### Work instruction
Set down the material exactly. Keep every line.

=======

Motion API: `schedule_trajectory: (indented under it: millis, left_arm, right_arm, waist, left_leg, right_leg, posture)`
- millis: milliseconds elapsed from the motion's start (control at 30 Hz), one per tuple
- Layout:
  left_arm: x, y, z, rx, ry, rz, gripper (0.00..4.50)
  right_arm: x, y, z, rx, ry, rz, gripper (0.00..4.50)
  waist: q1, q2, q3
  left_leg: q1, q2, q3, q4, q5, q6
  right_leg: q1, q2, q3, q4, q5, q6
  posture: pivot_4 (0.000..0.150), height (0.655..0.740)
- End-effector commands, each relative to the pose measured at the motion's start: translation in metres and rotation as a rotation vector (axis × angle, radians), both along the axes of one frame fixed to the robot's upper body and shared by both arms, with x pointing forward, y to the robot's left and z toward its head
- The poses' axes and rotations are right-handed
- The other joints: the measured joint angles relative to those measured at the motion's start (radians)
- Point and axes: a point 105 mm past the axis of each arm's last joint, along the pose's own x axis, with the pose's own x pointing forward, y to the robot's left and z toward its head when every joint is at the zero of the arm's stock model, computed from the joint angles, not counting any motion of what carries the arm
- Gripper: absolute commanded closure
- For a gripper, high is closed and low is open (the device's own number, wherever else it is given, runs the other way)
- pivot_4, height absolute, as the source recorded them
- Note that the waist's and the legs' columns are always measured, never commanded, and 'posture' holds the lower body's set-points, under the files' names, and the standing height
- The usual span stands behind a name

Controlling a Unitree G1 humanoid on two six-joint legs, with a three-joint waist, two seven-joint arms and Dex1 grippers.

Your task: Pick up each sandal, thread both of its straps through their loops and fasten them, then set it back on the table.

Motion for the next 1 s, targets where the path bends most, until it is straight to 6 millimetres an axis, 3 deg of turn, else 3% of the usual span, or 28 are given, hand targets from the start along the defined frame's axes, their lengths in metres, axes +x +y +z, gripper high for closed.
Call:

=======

### Reply to the task
Motion API: `schedule_trajectory: (indented under it: millis, left_arm, right_arm, waist, left_leg, right_leg, posture)`
- millis: milliseconds elapsed from the motion's start (control at 30 Hz), one per tuple
- Layout:
  left_arm: x, y, z, rx, ry, rz, gripper (0.00..4.50)
  right_arm: x, y, z, rx, ry, rz, gripper (0.00..4.50)
  waist: q1, q2, q3
  left_leg: q1, q2, q3, q4, q5, q6
  right_leg: q1, q2, q3, q4, q5, q6
  posture: pivot_4 (0.000..0.150), height (0.655..0.740)
- End-effector commands, each relative to the pose measured at the motion's start: translation in metres and rotation as a rotation vector (axis × angle, radians), both along the axes of one frame fixed to the robot's upper body and shared by both arms, with x pointing forward, y to the robot's left and z toward its head
- The poses' axes and rotations are right-handed
- The other joints: the measured joint angles relative to those measured at the motion's start (radians)
- Point and axes: a point 105 mm past the axis of each arm's last joint, along the pose's own x axis, with the pose's own x pointing forward, y to the robot's left and z toward its head when every joint is at the zero of the arm's stock model, computed from the joint angles, not counting any motion of what carries the arm
- Gripper: absolute commanded closure
- For a gripper, high is closed and low is open (the device's own number, wherever else it is given, runs the other way)
- pivot_4, height absolute, as the source recorded them
- Note that the waist's and the legs' columns are always measured, never commanded, and 'posture' holds the lower body's set-points, under the files' names, and the standing height
- The usual span stands behind a name

Controlling a Unitree G1 humanoid on two six-joint legs, with a three-joint waist, two seven-joint arms and Dex1 grippers.

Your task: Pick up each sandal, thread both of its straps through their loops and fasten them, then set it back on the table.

Motion for the next 1 s, targets where the path bends most, until it is straight to 6 millimetres an axis, 3 deg of turn, else 3% of the usual span, or 28 are given, hand targets from the start along the defined frame's axes, their lengths in metres, axes +x +y +z, gripper high for closed.
Call:

The exercise has been carried out completely.